Metadata-Version: 2.1
Name: climetlab-s2s-ai-challenge
Version: 0.6.5
Summary: Climetlab external dataset plugin for the S2S AI competition organised by ECMWF
Home-page: https://github.com/ecmwf-lab/climetlab-s2s-ai-challenge
Author: European Centre for Medium-Range Weather Forecasts (ECMWF)
Author-email: software.support@ecmwf.int
License: Apache License Version 2.0
Description: [![Check and publish Python Package](https://github.com/ecmwf-lab/climetlab-s2s-ai-challenge/actions/workflows/check-and-publish.yml/badge.svg)](https://github.com/ecmwf-lab/climetlab-s2s-ai-challenge/actions/workflows/check-and-publish.yml) 
        [![PyPI version fury.io](https://badge.fury.io/py/climetlab-s2s-ai-challenge.svg)](https://pypi.python.org/pypi/climetlab-s2s-ai-challenge/)

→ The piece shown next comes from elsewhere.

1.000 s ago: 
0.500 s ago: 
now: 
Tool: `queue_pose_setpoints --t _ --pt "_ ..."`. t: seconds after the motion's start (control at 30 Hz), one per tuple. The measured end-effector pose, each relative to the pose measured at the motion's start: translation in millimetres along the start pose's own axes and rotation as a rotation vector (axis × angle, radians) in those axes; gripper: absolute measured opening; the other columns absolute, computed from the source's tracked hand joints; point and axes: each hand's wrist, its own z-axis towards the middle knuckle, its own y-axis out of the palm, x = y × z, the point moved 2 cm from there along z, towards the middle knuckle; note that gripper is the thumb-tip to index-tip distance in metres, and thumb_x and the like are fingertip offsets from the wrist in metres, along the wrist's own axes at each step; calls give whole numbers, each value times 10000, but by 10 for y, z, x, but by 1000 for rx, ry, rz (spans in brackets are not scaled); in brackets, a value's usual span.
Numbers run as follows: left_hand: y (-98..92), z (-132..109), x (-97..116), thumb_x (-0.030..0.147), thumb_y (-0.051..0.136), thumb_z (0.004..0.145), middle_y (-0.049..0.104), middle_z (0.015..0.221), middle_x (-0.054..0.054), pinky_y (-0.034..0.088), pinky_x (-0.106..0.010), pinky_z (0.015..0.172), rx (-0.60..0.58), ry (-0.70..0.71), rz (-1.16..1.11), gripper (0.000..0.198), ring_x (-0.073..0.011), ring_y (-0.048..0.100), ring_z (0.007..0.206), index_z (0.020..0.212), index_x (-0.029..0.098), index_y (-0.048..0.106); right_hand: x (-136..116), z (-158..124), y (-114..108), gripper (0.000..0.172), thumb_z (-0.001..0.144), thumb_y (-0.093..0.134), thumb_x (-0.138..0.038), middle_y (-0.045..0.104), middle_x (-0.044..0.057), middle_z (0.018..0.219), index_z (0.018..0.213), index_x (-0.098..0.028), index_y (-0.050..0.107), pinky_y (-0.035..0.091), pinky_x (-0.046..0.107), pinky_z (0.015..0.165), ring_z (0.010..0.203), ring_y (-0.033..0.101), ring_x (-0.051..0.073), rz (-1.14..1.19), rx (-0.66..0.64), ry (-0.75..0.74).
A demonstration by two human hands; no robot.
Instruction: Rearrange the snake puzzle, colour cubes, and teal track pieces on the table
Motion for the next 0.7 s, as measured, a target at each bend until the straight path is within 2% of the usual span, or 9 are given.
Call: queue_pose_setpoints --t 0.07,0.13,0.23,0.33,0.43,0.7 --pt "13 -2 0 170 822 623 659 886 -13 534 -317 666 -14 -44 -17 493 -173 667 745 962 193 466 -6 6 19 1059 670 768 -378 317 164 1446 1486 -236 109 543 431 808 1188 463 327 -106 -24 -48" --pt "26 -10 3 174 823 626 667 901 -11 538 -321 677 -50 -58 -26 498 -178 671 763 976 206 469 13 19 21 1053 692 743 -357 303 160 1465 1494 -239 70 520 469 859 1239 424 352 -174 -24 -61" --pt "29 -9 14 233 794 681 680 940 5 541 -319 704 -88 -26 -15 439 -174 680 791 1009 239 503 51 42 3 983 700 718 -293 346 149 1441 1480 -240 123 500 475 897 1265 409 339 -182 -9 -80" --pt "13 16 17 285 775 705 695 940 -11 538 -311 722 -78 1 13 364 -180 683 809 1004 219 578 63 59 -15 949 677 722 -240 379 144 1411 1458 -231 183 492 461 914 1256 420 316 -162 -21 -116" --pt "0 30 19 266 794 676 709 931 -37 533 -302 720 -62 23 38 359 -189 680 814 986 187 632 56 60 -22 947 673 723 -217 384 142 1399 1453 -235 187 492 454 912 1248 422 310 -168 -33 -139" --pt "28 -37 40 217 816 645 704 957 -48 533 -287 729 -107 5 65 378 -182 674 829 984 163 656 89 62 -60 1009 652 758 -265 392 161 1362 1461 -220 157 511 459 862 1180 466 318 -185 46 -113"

        [![Binder](https://mybinder.org/badge_logo.svg)](https://mybinder.org/v2/gh/ecmwf-lab/climetlab-s2s-ai-challenge/main?urlpath=lab)
        
        # S2S AI challenge Datasets
        
        
        Sub seasonal to Seasonal (S2S) Artificial Intelligence Challenge : https://s2s-ai-challenge.github.io/
        
        In this README is a description of how to get the data for the S2S AI challenge. Here is a more general [description of the S2S data](https://confluence.ecmwf.int/display/S2S/Description). The data used for the S2S AI challenge is a subset of the S2S data library. More detail can be found at https://confluence.ecmwf.int/display/S2S  and https://confluence.ecmwf.int/display/S2S/Parameters.
        
        There are several ways to use the datasets. Either by direct download (`wget`, `curl`, `browser`) for [`GRIB`](https://en.wikipedia.org/wiki/GRIB) and [NetCDF](https://en.wikipedia.org/wiki/NetCDF) formats; or using the `climetlab` python package with this addon, for `GRIB` and `NetCDF` and `zarr` formats. [`zarr`](https://zarr.readthedocs.io/en/stable/) is a cloud-friendly experimental data format and supports dowloading only the part of the data that is required. It has been designed to work better than classical format on a cloud environment (experimental).
        
        ## Datasets description
        
        There are four datasets provided for this challenge. As we are aiming at bringing together the two communities of Machine Learning and Weather Prediction, they have been aliases to use both two points of views:
        
        | ML                          | NWP                          |                                                        |
        | --------------------------- | ---------------------------- | ------------------------------------------------------ |
        | `training-input`            | `hindcast-input`             | Training  dataset (input for training the ML models)   |
        | `training-output-reference` | `hindcast-like-observations` | Training dataset (output for training the ML models)   |
        | `training-output-benchmark` | `hindcast-benchmark`         | Benchmark output (on the training dataset) (NOT YET AVAILABLE)     |
        | `test-input`                | `forecast-input`             | Test dataset (DO NOT use for training)                              |
        | `test-output-reference`     | `forecast-like-observations` | Test dataset (DO NOT use)                              |
        | `test-output-benchmark`     | `forecast-benchmark`         | Benchmark output (on the test dataset)                 |
        
        
        **Overfitting** is always an potential issue when using ML algorithms. To address this, the data is usually split into three datasets : 
        [training](https://en.wikipedia.org/wiki/Training,_validation,_and_test_sets#Training_dataset), 
        [validation](https://en.wikipedia.org/wiki/Training,_validation,_and_test_sets#Validation_dataset) 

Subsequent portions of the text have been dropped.